After Peter’s great confession that “Jesus is
the Christ, the Son of the Living God,” the disciples still understood very
little about Him. They did not know the extent of His ministry and needed to
know more fully what He came to do. So He told them vehemently not to tell
anyone about Him yet. Almost immediately,
the Lord began to reveal to them concerning His impending suffering and death.
He taught them, “…that the Son of Man must suffer many things and be rejected by the
elders and the chief priests and the scribes, and be killed, and after three
days rise again." He told them plainly who His adversaries were - the elders, the chief priests and the scribes. Then He told them that He would be killed and would rise again three days later. He laid the cards out plainly, trusting the disciples to understand. Apparently they did not. It was demonstrated by what Peter did.
The same Peter who made that great
confession, now took the Lord aside to rebuke Him. Matthew 16:22 captured for
us what Peter said to the Lord. “God forbid it, Lord! This shall never happen
to You.” He was essentially dissuading the Lord from His mission. Peter must
have thought he was doing the right thing. But he was totally wrong. He was
displaying his ignorance concerning the Lord’s mission. Peter was showing an
attitude all of us have the tendency to adopt. The attitude of self-interest
and self-reliance. The attitude that says, nothing can be more important than the
“me”. This is pride in disguise.
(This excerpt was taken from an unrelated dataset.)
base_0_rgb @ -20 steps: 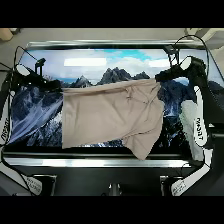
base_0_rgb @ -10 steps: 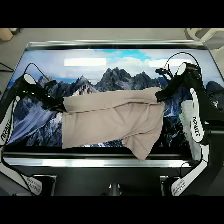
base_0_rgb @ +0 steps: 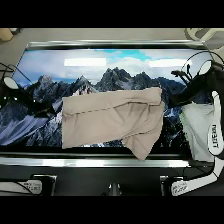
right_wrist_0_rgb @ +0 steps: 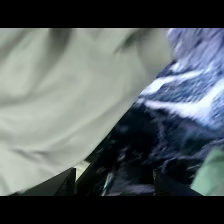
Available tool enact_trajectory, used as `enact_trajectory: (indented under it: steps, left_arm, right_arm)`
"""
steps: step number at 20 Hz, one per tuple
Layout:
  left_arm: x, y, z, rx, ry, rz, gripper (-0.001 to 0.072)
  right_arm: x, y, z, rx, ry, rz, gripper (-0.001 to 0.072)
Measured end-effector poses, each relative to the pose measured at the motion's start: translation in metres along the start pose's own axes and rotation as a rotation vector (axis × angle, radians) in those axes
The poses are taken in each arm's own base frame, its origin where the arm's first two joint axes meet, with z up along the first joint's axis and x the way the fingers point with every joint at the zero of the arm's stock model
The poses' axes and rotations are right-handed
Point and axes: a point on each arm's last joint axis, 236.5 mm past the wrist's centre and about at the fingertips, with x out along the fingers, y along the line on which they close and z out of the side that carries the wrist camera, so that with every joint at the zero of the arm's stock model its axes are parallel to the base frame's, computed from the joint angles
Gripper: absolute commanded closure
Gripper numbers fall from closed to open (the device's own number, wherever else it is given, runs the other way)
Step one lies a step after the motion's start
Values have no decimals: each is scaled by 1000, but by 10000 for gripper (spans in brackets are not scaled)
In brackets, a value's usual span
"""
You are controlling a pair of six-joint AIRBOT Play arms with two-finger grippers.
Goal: Fold the shirts.
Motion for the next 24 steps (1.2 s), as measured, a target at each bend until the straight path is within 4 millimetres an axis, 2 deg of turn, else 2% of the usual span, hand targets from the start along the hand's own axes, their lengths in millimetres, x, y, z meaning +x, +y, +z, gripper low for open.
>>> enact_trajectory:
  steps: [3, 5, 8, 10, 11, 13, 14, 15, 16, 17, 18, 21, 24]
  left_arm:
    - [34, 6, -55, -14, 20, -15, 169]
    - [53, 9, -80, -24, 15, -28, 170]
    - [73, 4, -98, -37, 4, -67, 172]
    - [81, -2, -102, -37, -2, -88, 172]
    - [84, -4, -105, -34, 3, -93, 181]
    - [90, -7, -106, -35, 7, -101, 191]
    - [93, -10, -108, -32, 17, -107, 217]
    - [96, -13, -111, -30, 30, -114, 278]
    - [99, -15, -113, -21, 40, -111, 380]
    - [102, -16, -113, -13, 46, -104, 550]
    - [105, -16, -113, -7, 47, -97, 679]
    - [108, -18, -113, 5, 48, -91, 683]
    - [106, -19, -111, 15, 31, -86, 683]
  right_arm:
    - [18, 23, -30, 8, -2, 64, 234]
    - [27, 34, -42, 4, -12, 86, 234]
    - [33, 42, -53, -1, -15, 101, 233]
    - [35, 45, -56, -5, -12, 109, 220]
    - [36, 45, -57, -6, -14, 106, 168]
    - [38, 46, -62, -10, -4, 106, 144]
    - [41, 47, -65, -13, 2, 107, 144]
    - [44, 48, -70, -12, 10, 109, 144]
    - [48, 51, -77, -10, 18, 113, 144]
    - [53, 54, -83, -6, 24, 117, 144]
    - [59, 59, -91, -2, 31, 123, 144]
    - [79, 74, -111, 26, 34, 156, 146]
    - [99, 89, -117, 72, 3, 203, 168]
Where did this attitude come from? This same
pride was what led to Satan’s downfall. The Lord saw behind those words of Peter, the engineering of the wicked
one. Satan had once tried to prevent His mission. In the wilderness of
temptation, the wicked one suggested to Him to think of Himself. That old devil
was actually insinuating in those three temptations that there were other ways
to accomplish what God wanted.
The Lord could identify in Peter’s words, the
same old devil trying to use this disciple of His to prevent His mission.
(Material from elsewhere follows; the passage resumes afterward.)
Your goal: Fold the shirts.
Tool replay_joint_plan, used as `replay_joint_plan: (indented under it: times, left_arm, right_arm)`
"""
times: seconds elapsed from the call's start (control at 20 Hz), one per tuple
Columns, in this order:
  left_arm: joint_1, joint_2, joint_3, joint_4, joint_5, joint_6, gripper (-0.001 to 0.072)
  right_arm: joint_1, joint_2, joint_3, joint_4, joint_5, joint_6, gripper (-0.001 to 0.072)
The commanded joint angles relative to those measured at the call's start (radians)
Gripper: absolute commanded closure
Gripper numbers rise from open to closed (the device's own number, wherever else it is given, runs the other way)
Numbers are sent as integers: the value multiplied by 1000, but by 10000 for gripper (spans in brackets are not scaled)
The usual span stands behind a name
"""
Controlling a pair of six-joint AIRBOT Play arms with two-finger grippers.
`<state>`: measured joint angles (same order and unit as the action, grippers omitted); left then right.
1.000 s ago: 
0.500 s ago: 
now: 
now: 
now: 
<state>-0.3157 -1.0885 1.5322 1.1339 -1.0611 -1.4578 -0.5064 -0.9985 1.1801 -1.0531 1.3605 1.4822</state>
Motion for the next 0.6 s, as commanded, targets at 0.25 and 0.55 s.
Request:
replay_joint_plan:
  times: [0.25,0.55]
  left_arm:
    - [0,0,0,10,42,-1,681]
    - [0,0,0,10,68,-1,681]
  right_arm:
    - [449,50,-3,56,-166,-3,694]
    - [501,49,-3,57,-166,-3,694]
Furthermore His other disciples were looking on and they must not catch the
same spirit. So He rebuked Peter with some strong and harsh words. “Get behind Me, Satan; for you are not setting your mind on God’s interests, but
man’s.”
Without
the cross there will be no resurrection. Peter missed that totally. The
resurrection was and still is the one key evident that this Jesus is the
Messiah, the Son of the Living God. Without the cross there would be no true
Christianity. Christ had to bear the cross to bring to an end all our self-reliance,
self-sufficiency and self-importance. No death, no gain. So in his hymn, Isaac
Watt included the following:
Forbid
it, Lord, that I should boast,
Save in
the death, of Christ my God!
All
the vain things that charm me most,
I
sacrifice them to His blood.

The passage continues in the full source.